To ensure its growth, the Shiv Sena must ask itself some big questions.

Uddhav Thackeray standing in front of a poster of Bal and Aditya Thackeray in 2015. Credit: PTI

Uddhav Thackeray standing in front of a poster of his father Bal Thackeray and son Aaditya. Credit: PTI

Five decades after it came into being where does the Shiv Sena stand today? It is in power in the state, but as a junior partner; it controls the country’s richest civic body, the Mumbai municipal corporation, and it has credible strength in smaller towns like Thane, Pune and Nashik.

But, does it compare well with other regional outfits such as the Trinamul Congress, the Telugu Desam and the Dravida parties in Tamil Nadu? More importantly, has the Sena managed to fulfill the main objectives with which it was set up?

On June 19, 1966, a group of people – 18, according to one account – gathered in the home of Bal Thackeray and broke a coconut, and the Sena was born. It began as a movement to promote and protect the rights of ‘sons of the soil’, that is, the Marathi-speaking people of Mumbai, then Bombay; it wanted them to be favoured in jobs in the public and private sectors.

Anyone wanting to be part of the Sena had to take an oath – that they would help each other, not sell their property to non-Marathi speakers, as far as possible buy goods only from Marathi shopkeepers and, most of all, boycott ‘Udupi’, or South Indian, restaurants. The Sena was not just about promoting native interests but also ensuring that others did not prosper. (Two other conditions were that its members resolve to learn good communication skills in English and “cast away laziness”, thus showing a willingness to do any kind of job.)

The rise of the Sena

The state of Maharashtra had come into being in 1960, after a protracted and bloody struggle in which over 100 people died in police firing. Six years later, there was the growing feeling that the native Marathi speakers were still no better-off and ‘outsiders’ were in control of the economy. High finance and petty trade were in the hands of Gujaratis, the restaurant business was almost totally monopolised by South Indians (for whom Thackeray had the choicest epithets) and the private sector was a cosmopolitan mix in which Maharashtrians got only the lowest jobs. Thackeray saw an opportunity in this situation.

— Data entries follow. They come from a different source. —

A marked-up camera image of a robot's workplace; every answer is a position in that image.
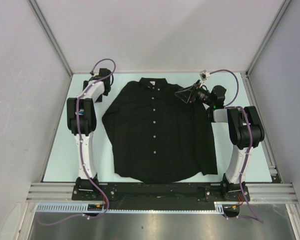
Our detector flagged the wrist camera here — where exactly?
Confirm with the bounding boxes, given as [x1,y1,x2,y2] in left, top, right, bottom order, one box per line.
[90,70,99,77]
[199,70,211,83]

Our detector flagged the grey cable duct rail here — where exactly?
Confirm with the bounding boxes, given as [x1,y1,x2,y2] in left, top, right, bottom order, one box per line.
[36,202,224,214]

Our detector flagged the black button-up shirt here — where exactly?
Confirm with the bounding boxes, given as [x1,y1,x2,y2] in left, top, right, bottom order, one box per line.
[102,78,218,184]

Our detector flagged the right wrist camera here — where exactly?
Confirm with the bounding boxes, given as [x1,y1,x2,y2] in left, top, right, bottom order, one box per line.
[199,70,211,83]

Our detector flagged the aluminium front frame rail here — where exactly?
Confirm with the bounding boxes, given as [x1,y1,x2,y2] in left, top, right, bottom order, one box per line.
[26,182,299,204]

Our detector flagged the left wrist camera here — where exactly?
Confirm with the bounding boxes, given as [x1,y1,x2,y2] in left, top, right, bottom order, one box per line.
[90,70,99,77]

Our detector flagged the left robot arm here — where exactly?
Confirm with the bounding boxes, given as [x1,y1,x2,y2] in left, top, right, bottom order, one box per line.
[66,68,114,201]

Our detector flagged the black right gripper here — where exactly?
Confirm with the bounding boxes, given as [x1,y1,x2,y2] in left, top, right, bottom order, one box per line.
[175,80,214,107]

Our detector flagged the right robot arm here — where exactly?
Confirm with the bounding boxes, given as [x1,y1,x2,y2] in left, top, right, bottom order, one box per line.
[175,80,265,202]

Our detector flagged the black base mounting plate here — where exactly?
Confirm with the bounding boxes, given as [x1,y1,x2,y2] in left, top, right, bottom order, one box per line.
[84,182,239,207]

Soon, his storm troopers, mainly youth who had gotten attracted to his speeches and proclamations, began beating up ‘lungiwalas’ (South Indians) and bhaiyyas (North Indians) and barging into corporate offices, demanding that Maharashtrians be hired. They also turned their attention to the much reviled Gujaratis, a fault line that has remained to this day.

But the biggest target of the Sena were the communists, who controlled the city’s mill workers. Bombay, at that time, was a working-class city with strong trades unions, which bothered the capitalists. The Sena was nervous that the city would turn into another Calcutta, where conflict between the police, unions and extreme elements had turned the city into a war zone.

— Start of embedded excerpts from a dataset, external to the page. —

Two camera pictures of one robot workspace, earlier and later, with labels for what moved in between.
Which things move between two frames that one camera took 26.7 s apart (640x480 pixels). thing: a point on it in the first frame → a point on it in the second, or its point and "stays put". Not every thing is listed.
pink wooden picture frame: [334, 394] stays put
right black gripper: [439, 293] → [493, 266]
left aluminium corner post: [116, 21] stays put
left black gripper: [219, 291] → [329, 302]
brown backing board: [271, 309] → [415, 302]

Some of the biggest industrial houses of the country clandestinely backed the Sena; the Congress government under V.P. Naik looked the other way. In 1970, a CPI legislator, Krishna Desai, was murdered; 19 people were charged and were defended by Ram Jethmalani. Sixteen of them were convicted of murder. That was the turning point for the Sena, which grew from strength to strength.

Electorally, however, the party had to wait till the mid-1970s to gain control of the city’s rich civic body, when a party man, Manohar Joshi, became Bombay’s mayor. The party remained confined to the city, finding it difficult to move beyond into the hinterland.

Too little to offer

That has been a big failing of the Sena, which has remained a nativist party and not a bonafide regional one. Following the demolition of the Babri Masjid and the riots in Bombay of 1992-93, in which the Sena’s activists participated in large numbers, it shifted from being pro-Marathi to a Hindutva party. Both the Sena and the Bharatiya Janata Party (BJP) jointly benefitted in the aftermath of the riots and won the state elections in 1995.

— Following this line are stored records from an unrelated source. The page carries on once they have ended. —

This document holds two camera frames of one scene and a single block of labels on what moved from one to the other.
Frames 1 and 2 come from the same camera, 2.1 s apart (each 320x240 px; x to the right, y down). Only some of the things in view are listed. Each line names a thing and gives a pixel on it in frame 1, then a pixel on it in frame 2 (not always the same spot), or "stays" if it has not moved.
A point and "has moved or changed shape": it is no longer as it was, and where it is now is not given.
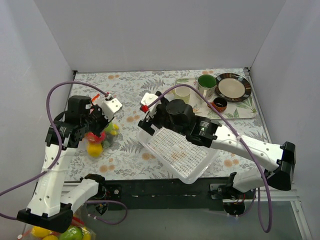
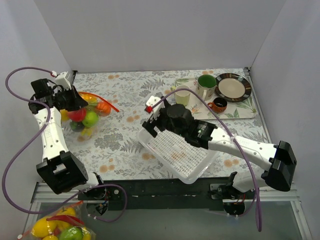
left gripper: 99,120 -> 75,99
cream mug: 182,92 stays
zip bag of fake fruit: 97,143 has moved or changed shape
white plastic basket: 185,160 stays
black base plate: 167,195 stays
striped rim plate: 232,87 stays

But the Sena’s influence remains confined to the towns around Mumbai. In rural Maharashtra, it is the Congress, the Nationalist Congress Party (NCP) and, now increasingly, the BJP, who dominate. There are many reasons for this, but, put simply, the Shiv Sena has nothing to offer rural Maharashtra – its brand of violent tactics and muscle-bound politics is of little use in places where the core issues are different.

Under Thackeray, the party continued to grow and prosper, but many of his trusted lietunants, such as Chhagan Bhujbal and Manohar Rane, left the Sena because they saw no future for themselves.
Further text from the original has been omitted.